The Director and Senior Management Personnel must act in good faith and in such manner as they reasonably believe to be in the best interest of the company. The Director and Senior Management Personnel are also expected to:
Comply with all applicable law, regulations, confidentiality obligation and other corporate policies of the company
Follows all policies, procedures and internal control of the company,
Act honestly, in good faith and in the best interest of the Company.
All the directors and senior management personnel of the company shall conduct their activities on behalf of the company and on their behalf with honesty, integrity and fairness. The Director and Senior Management Personnel of the company will act on good faith, responsibility with due care, competence and diligence without allowing their independent judgement to be subordinated. The Director and Senior Management Personnel of the company will act in the best interest of the company and fulfil the fiduciary obligations.

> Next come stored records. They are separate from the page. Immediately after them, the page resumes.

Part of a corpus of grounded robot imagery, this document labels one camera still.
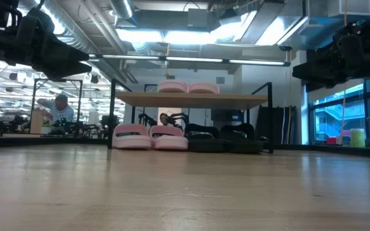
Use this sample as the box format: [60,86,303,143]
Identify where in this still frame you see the black leaning panels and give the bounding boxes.
[256,105,297,146]

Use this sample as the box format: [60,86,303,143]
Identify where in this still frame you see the wooden shelf with black frame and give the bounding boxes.
[107,78,274,155]

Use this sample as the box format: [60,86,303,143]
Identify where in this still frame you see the grey ceiling unit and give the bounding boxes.
[186,8,210,30]

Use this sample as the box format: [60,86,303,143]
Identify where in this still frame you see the tan cardboard box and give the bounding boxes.
[30,109,45,135]

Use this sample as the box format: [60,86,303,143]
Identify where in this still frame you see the silver ventilation duct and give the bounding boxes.
[109,0,135,20]

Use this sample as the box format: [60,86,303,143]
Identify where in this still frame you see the rig light bar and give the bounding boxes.
[85,53,291,67]

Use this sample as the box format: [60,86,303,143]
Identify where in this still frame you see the dark cabinet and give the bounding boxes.
[210,108,249,124]

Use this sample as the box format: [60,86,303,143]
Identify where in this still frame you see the green cylinder container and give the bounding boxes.
[349,128,366,148]

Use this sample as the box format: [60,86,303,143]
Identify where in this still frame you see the black slide sandal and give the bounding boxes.
[225,123,265,155]
[184,123,227,153]

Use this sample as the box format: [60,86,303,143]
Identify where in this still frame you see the person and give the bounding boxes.
[36,93,76,126]

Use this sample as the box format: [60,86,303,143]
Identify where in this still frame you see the window with dark frames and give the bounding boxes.
[306,75,370,144]

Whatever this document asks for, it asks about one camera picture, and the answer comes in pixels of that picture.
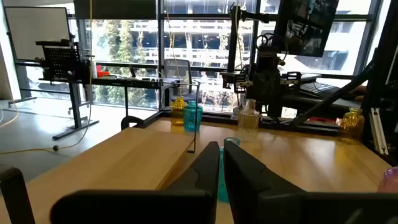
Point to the yellow embossed glass vase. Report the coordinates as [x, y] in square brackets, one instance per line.
[353, 124]

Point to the whiteboard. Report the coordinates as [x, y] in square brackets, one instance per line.
[37, 28]

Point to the person's hand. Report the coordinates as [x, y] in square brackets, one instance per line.
[359, 92]

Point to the black keyboard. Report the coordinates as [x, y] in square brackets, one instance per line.
[320, 88]

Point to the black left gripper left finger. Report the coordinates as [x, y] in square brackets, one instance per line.
[140, 208]

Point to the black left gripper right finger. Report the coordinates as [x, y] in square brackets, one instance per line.
[280, 208]

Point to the clear ribbed narrow-neck vase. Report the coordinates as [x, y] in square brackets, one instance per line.
[248, 123]

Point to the black computer monitor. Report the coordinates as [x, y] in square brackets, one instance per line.
[306, 28]

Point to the black table clamp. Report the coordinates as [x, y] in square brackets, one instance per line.
[127, 119]

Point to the black monitor stand pole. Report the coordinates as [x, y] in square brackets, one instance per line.
[233, 40]

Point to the tall pink ribbed bottle vase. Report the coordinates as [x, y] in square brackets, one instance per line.
[390, 182]

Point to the red object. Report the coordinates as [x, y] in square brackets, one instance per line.
[102, 74]

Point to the dark grey desk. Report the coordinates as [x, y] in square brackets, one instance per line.
[311, 101]

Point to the blue plastic cups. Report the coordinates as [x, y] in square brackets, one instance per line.
[192, 118]

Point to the black office chair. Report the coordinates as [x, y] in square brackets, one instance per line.
[177, 73]

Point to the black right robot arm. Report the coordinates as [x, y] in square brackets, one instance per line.
[265, 102]

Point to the silver aluminium bracket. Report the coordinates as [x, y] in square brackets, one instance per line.
[377, 130]

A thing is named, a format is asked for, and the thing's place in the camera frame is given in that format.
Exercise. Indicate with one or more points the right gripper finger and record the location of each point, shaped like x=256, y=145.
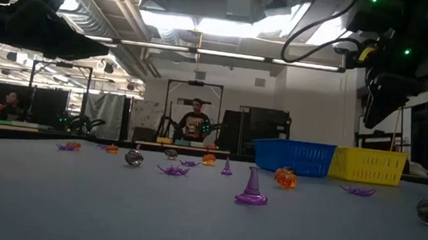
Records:
x=374, y=110

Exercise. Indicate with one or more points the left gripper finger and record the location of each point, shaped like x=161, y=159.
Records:
x=84, y=50

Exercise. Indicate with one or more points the small purple witch hat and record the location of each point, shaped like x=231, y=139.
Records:
x=226, y=169
x=138, y=147

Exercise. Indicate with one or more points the large purple witch hat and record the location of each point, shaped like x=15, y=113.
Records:
x=252, y=189

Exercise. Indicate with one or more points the black background robot arm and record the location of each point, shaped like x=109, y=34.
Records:
x=167, y=125
x=81, y=122
x=213, y=127

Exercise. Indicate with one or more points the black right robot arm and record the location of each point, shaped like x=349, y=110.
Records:
x=417, y=21

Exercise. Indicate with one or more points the black stand pole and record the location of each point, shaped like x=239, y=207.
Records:
x=401, y=124

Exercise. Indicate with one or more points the yellow plastic basket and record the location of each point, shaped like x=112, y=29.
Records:
x=367, y=166

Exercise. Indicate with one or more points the black partition panels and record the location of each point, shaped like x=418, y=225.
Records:
x=44, y=105

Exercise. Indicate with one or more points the grey hanging curtain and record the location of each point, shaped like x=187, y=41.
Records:
x=107, y=114

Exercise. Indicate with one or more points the white bag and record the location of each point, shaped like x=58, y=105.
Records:
x=419, y=170

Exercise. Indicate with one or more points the person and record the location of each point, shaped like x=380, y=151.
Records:
x=194, y=124
x=13, y=104

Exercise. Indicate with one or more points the blue plastic basket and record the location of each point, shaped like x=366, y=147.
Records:
x=292, y=158

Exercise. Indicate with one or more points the background work table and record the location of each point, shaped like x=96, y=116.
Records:
x=22, y=130
x=180, y=147

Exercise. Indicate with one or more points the black equipment cabinet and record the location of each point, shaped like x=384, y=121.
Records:
x=260, y=128

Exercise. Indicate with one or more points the small yellow background bin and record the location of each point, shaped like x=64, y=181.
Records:
x=164, y=140

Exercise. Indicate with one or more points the small teal background bin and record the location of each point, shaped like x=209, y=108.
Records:
x=183, y=142

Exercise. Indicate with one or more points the long ceiling light strip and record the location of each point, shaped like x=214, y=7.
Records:
x=227, y=54

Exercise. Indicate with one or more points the grey ceiling box unit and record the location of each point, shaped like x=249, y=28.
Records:
x=239, y=5

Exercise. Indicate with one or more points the blue-grey table mat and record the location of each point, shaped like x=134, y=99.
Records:
x=112, y=212

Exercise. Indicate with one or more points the white wall board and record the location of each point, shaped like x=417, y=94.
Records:
x=380, y=128

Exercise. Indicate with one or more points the black metal gantry frame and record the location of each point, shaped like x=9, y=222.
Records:
x=196, y=83
x=63, y=65

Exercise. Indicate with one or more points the grey wall vent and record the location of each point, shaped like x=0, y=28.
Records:
x=200, y=75
x=260, y=82

The Director and Senior Management Personnel of the company should not enter into any transaction or engage in any practice, directly or indirectly, that would tend to influence him/ her to act in any manner other than in the best interest of the company. Every director and senior management personnel should make a full disclosure to the board of any transaction that they reasonably expect, could give a rise to an actual conflict of interest with the company and seek the board's authorisation to pursue such transactions.
Every Director and Senior Management Personnel should endeavour to ensure that they use the company's asset, proprietary information and resource only for the legitimate business purpose of the company and not for personal gain
The Director and Senior Management Personnel should maintain confidentiality of information entrusted to them to carry out their duties and responsibilities. The matters discussed at the board / committee meetings must not be discussed outside appropriate and reasonable circles. The company's confidential and proprietary information shall not be inappropriately disclosed or used for the personnel gain or advantage of any director. These obligation does not only apply to the directors Term's but thereafter unless the said information became public.

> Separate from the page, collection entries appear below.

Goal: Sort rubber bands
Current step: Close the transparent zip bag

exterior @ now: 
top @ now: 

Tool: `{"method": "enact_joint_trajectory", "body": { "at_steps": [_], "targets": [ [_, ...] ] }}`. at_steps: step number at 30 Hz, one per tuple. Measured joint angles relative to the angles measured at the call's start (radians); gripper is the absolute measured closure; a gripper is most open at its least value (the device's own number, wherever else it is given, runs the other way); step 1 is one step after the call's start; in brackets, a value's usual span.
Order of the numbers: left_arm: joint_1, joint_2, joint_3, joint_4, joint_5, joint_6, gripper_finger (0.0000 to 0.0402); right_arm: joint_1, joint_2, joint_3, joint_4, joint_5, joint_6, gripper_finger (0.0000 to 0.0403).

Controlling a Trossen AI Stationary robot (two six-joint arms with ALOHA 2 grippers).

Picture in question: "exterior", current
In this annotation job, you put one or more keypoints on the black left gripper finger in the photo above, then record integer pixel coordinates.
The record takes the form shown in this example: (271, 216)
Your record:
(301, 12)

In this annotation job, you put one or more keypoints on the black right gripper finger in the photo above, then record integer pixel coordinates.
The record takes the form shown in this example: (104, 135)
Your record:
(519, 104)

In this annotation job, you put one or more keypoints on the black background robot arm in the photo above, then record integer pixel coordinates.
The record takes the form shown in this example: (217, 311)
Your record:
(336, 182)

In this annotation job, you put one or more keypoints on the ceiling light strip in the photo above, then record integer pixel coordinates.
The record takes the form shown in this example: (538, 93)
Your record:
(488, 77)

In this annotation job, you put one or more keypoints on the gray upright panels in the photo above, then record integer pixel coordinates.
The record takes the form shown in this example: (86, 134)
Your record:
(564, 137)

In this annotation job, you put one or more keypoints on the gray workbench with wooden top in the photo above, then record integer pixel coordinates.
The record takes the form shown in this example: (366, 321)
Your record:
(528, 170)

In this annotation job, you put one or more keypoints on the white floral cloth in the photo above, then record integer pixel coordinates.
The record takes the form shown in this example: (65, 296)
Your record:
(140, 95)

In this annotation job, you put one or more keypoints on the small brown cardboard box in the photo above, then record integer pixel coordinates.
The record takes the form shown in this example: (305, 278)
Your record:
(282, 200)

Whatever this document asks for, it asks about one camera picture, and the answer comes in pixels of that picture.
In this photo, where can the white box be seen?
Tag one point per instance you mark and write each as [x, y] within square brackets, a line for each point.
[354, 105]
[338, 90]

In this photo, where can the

The Director and Senior Management Personnel should endeavour to deal fairly and not seek to take unfair advantage of the company through manipulation, concealment abuse of privileged information, misrepresentation of material fact or any other unfair dealing.
The Director and Senior Management Personnel should comply with all applicable laws, rules and regulations for the time being in force. In addition, if any director become aware of any information that he believes constitutes evidence of a material violation any securities or other laws, rules and regulations applicable to the company or the operation of its business, by the company or any employee or another director, then such director should bring such information to the attention of the Chairman of the audit committee.
None of the director or senior management personnel shall derive any benefit nor assist others to deriving benefit by giving investment advice from access to and possession of information about the company, which is not a public domain and constitute insider information. All Director and Senior Management Personnel will comply with the company's code for prevention of insider trading which is separately attached.
Every director of the company shall endeavour to comply with the provisions of Section 166 of the companies Act, 2013 relating to duties of directors.
In addition, independent director shall also perform the duties as prescribed in schedule IV to the companies Act, 2013 as amended from time to time.
Suspected violation of the code may be reported to the chairman of the board or the chairman of the audit committee. All reported violation shall be appropriately investigated. Any waiver of this code must be approved by the Board of Directors and publicly disclosed if required by any applicable law or regulation.